Un estudio reciente de Matt Finer, investigador del Centro para la Legislación Ambiental Internacional, en Washington, asegura que el 47 por ciento de estas iniciativas tienen un alto costo ecológico. Según le dijo a EL TIEMPO, "la demanda de energía aumentará la presión para construir más represas" a lo largo de Latinoamérica.

Manifestaciones lideradas por ONG y grupos ambientalistas ejercen tal presión sobre los proyectos, que en Chile y Brasil las obras de seis hidroeléctricas están detenidas o no han empezado.

Patricio Rodrigo, de la ONG Patagonia sin Represas, argumenta que este tipo de proyectos solo se pueden considerar energía limpia "si se construyen centrales de paso", que generan energía a medida que el flujo del río avanza; sin necesidad de inundar vastas zonas y desplazar a los habitantes de las regiones, que incluyen comunidades indígenas.

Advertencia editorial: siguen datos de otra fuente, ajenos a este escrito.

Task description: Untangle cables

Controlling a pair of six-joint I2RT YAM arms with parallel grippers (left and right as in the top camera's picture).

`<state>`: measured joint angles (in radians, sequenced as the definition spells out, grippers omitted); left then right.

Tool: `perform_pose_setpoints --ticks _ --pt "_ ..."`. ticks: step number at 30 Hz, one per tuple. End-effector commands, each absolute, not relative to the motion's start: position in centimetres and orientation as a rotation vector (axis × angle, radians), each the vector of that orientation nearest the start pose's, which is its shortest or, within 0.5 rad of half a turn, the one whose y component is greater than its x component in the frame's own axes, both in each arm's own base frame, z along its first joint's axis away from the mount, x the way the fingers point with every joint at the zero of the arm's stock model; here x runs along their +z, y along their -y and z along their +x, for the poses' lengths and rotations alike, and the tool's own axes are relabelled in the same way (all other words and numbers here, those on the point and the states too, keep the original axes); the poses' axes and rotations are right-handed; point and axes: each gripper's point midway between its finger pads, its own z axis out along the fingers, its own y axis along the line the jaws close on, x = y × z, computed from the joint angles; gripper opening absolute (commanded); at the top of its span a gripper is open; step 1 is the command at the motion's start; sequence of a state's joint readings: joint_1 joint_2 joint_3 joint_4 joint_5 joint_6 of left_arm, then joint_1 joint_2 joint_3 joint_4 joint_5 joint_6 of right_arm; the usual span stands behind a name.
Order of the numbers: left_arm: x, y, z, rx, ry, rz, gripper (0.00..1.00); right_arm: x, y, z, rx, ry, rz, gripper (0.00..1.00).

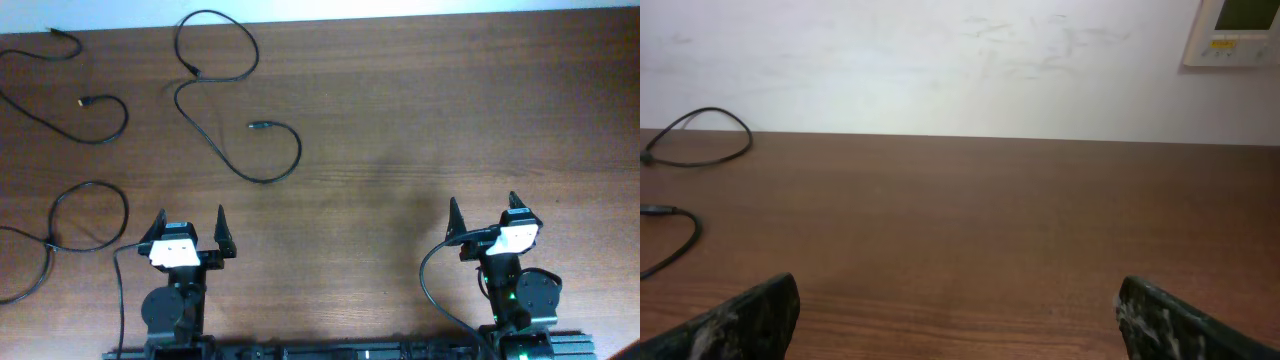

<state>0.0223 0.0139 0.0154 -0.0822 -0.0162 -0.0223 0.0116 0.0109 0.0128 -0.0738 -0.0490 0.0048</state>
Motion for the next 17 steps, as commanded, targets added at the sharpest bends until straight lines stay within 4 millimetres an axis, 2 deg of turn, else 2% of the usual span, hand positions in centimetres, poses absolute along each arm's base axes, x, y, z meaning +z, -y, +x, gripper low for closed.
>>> perform_pose_setpoints --ticks 1,17 --pt "15.63 -1.06 24.56 0.034 -1.65 -0.045 0.99 15.66 -0.91 24.59 0.053 -1.645 -0.026 0.98" --pt "15.62 -1.05 24.56 0.034 -1.65 -0.045 0.99 15.66 -0.91 24.59 0.053 -1.645 -0.026 0.98"
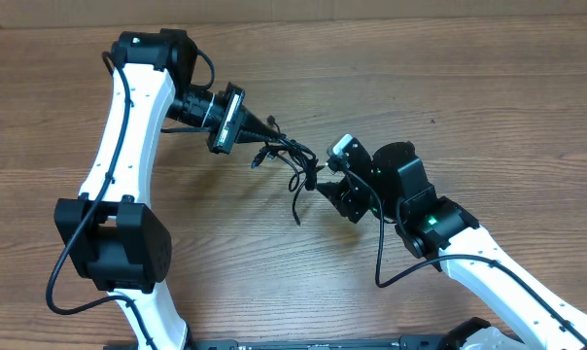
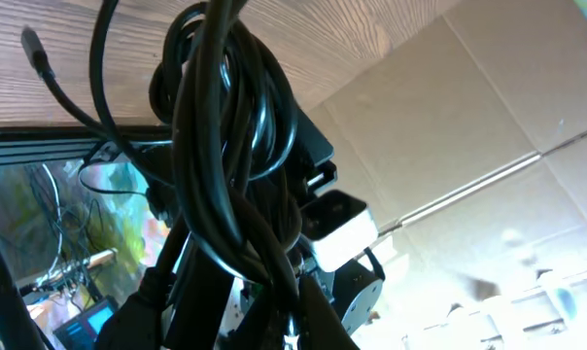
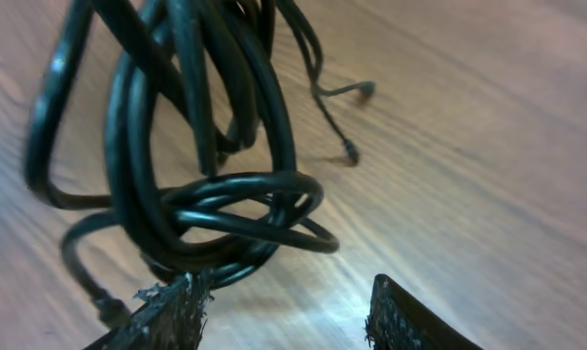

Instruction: Untangle cables

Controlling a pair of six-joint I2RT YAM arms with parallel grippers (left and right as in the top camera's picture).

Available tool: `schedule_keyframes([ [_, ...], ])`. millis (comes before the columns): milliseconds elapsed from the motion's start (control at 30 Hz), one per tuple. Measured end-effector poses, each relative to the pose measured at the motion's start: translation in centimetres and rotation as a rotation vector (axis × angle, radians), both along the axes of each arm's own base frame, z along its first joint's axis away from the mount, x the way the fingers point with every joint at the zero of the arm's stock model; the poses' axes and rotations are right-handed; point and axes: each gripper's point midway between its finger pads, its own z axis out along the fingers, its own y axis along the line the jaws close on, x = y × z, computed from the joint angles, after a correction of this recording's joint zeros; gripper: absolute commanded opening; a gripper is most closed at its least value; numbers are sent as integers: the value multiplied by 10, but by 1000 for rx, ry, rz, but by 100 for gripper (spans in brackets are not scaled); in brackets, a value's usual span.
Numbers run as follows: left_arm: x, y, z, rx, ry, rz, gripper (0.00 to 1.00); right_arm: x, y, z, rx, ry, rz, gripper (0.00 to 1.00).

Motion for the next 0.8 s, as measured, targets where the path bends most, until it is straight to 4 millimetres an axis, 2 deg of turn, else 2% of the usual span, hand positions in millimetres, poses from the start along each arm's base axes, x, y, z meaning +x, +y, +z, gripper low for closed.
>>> schedule_keyframes([
  [100,0,-2,4,-32,-28,-11,4,4,-5,-1,-49,-44,4,45],
  [333,1,-4,7,-69,-109,-46,4,14,1,15,-48,-152,37,42],
  [433,1,-4,8,-75,-118,-50,4,11,7,19,-20,-163,76,33],
  [600,0,-8,12,-102,-124,-54,4,4,14,9,-9,-120,124,31],
  [633,0,-8,13,-105,-124,-54,4,3,16,6,-5,-105,136,27],
  [733,0,-8,13,-106,-127,-55,4,-1,21,-4,8,-68,168,4],
  [800,0,-9,14,-110,-127,-53,4,-2,22,-6,10,-58,176,4],
])
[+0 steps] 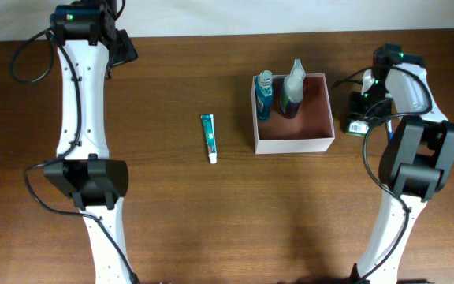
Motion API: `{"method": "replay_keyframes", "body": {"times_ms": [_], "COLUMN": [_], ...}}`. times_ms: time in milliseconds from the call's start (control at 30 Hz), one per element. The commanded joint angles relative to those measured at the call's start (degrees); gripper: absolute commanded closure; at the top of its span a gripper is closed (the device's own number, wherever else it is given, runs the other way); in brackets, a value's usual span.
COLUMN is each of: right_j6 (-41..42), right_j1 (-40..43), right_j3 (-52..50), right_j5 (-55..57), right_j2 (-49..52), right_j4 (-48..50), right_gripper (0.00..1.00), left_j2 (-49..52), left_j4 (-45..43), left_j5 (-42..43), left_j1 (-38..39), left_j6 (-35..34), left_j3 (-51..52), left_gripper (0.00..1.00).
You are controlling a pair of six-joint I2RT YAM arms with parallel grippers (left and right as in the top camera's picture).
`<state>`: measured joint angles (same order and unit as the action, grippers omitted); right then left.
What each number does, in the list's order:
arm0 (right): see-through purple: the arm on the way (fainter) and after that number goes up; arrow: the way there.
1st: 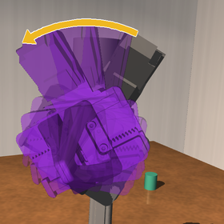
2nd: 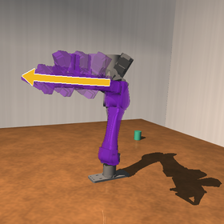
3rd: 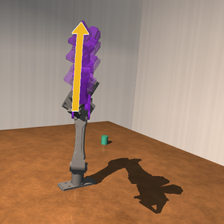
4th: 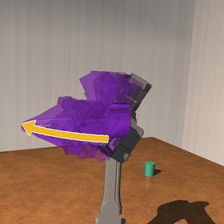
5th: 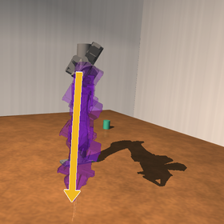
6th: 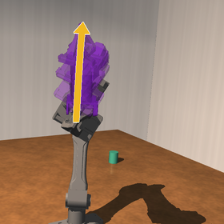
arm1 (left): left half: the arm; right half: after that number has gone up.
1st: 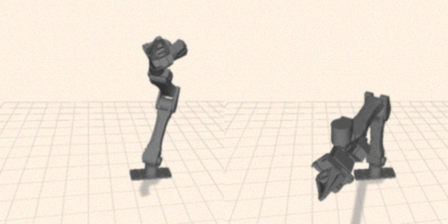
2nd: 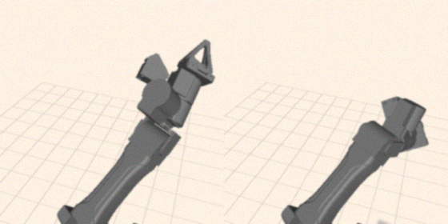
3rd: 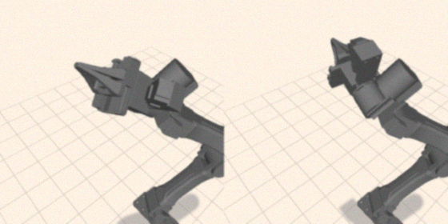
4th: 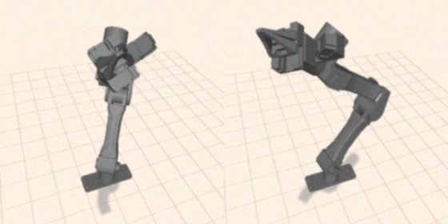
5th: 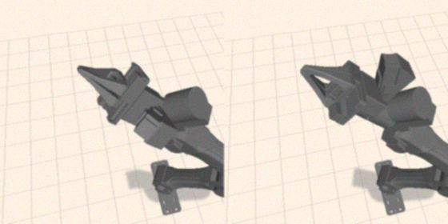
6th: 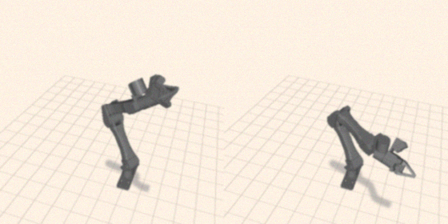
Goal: Pack container
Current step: 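Carry the soap bar with the right gripper into the box and release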
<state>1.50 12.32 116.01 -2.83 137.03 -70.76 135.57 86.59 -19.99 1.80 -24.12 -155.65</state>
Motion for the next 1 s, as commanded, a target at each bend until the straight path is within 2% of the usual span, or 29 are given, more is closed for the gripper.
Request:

Aunque los proyectos en Suramérica enfrentan hoy grandes controversias por el impacto que podrían generar, parece que la región tendrá hidroeléctricas para rato, entre otras razones porque es una forma relativamente barata y segura de generar energía. Expertos aseguran que se necesitarían mayores inversiones para la energía solar o eólica, y estas tampoco garantizarían la generación necesaria.

Gigantes emproblemados

En la cuenca del río Xingú, uno de los mayores afluentes del río Amazonas en Brasil, ya está en construcción la represa que alimentará el proyecto Belo Monte, que sería el tercero más grande del mundo. A pesar de que en el lugar "ya se encuentran las máquinas, hay oposición, y la comunidad no quiere que se construya", cuenta Monti Aguirre, de la ONG International Rivers. Aguirre le explicó a este diario que "en la cuenca se ubican alrededor de 27 grupos indígenas que han tenido poco contacto con el mundo exterior".

Otro de los símbolos más grandes de los opositores de las represas es la región de Aysén, ubicada en el sur de Chile. HidroAysén agrupa cinco proyectos que buscan generar 2.750 megavatios de electricidad, para lo cual se inundarán 5.710 hectáreas.

Patricio Rodrigo, de Patagonia sin Fronteras, asegura que "cuatro parques nacionales podrían ser impactados en caso de que se concreten esos proyectos".

Entre tanto, María Irene Soto, portavoz de HidroAysén, aclaró que "el proyecto tiene aprobación ambiental, pero no se empezará a construir hasta que se tenga aprobada la tramitación de la línea de transmisión, dentro de 2 o 3 años". En mayo, la Corte Suprema de Chile ordenó detener el proyecto río Cuervo, de menor capacidad, y también en Aysén, tras una petición de ecologistas.

En Perú y Ecuador
Indígenas, en jaque

En Perú, están sobre la mesa cinco proyectos en los ríos Inambari y Ucayali, los cuales afectarían a tribus indígenas ubicadas en la margen de los afluentes. Se calcula que al menos 6.000 personas tendrían que abandonar sus territorios. En Ecuador, se teme que la construcción de Coca Codo Sinclair (la más grande del país) interrumpa la corriente de agua que alimenta la cascada de San Rafael, que tiene una caída de 160 metros.

En Colombia
El Quimbo, proyecto andando

En Colombia se desarrollan otros proyectos que han generado reservas por los posibles impactos que podrían ocasionar. La hidroeléctrica de El Quimbo (Huila), con un costo aproximado de 830 millones de dólares, fue a comienzos de este año escenario de choques entre la fuerza pública y personas que dijeron que actividades como la pesca se pueden ver afectadas por la desviación del río Magdalena para abrir paso a las obras de la nueva represa. Se inundarán áreas de seis municipios.

Hidroeléctricas, ¿mal necesario?

Muchos consideran que construir hidroeléctricas es un mal necesario, pues, a pesar de los inconvenientes mencionados, la generación es más barata frente a alternativas como la energía eólica o solar, que además tienen poca masificación en la actualidad.